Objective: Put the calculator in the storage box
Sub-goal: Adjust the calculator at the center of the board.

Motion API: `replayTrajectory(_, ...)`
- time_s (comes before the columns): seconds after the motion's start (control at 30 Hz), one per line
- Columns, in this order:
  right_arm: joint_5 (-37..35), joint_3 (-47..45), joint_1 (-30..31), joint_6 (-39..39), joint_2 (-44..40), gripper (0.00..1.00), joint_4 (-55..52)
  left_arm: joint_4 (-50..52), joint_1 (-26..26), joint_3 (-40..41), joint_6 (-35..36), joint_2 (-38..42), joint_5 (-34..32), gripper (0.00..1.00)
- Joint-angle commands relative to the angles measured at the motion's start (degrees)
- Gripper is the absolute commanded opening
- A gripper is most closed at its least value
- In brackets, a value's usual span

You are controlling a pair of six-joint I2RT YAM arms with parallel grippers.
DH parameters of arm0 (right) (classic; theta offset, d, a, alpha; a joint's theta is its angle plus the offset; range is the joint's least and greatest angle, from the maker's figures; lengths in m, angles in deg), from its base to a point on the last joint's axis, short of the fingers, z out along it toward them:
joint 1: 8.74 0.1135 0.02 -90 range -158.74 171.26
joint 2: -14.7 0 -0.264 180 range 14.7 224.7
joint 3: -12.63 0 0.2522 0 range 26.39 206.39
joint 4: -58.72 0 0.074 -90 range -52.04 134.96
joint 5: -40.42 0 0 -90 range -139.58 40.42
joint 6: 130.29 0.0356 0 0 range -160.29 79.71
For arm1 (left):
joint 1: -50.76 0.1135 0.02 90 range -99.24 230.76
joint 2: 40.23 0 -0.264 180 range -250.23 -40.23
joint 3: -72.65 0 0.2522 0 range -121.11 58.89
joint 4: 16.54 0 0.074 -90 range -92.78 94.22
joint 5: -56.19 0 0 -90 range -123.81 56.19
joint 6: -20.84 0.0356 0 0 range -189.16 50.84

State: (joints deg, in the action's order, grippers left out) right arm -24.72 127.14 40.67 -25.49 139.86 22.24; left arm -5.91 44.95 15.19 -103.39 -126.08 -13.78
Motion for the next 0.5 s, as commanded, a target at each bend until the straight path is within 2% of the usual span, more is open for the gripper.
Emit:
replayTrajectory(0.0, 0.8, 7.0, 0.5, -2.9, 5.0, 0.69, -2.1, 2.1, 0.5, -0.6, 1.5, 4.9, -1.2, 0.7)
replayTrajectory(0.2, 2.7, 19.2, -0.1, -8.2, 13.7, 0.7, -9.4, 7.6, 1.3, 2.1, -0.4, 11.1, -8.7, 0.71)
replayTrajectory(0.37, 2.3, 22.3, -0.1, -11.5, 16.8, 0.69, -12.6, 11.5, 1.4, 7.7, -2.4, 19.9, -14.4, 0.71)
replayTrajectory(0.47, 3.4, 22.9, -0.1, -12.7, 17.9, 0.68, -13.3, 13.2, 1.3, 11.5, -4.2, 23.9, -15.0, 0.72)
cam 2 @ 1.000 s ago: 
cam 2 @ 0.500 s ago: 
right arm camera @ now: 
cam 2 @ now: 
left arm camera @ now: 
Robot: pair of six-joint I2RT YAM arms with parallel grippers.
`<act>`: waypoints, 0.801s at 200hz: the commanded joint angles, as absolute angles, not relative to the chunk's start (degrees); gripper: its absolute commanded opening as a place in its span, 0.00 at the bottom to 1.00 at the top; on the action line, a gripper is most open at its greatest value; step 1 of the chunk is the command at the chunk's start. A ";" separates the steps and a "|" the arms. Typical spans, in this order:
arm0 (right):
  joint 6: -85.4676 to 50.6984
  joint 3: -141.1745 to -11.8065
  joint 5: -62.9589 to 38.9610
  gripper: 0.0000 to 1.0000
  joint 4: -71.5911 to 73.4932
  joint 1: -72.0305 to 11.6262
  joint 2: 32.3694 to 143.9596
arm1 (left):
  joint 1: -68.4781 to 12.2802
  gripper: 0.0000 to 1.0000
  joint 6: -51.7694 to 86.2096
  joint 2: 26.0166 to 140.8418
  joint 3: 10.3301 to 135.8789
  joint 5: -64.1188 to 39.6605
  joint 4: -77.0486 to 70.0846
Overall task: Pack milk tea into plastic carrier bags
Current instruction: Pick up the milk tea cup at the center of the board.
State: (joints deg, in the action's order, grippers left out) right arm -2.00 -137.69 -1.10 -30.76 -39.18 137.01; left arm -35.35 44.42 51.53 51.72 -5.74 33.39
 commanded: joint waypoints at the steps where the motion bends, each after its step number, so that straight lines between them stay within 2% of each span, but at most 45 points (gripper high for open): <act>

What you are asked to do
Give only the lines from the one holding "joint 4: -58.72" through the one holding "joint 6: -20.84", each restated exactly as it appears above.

Task solution
joint 4: -58.72 0 0.074 -90 range -52.04 134.96
joint 5: -40.42 0 0 -90 range -139.58 40.42
joint 6: 130.29 0.0356 0 0 range -160.29 79.71
For arm1 (left):
joint 1: -50.76 0.1135 0.02 90 range -99.24 230.76
joint 2: 40.23 0 -0.264 180 range -250.23 -40.23
joint 3: -72.65 0 0.2522 0 range -121.11 58.89
joint 4: 16.54 0 0.074 -90 range -92.78 94.22
joint 5: -56.19 0 0 -90 range -123.81 56.19
joint 6: -20.84 0.0356 0 0 range -189.16 50.84

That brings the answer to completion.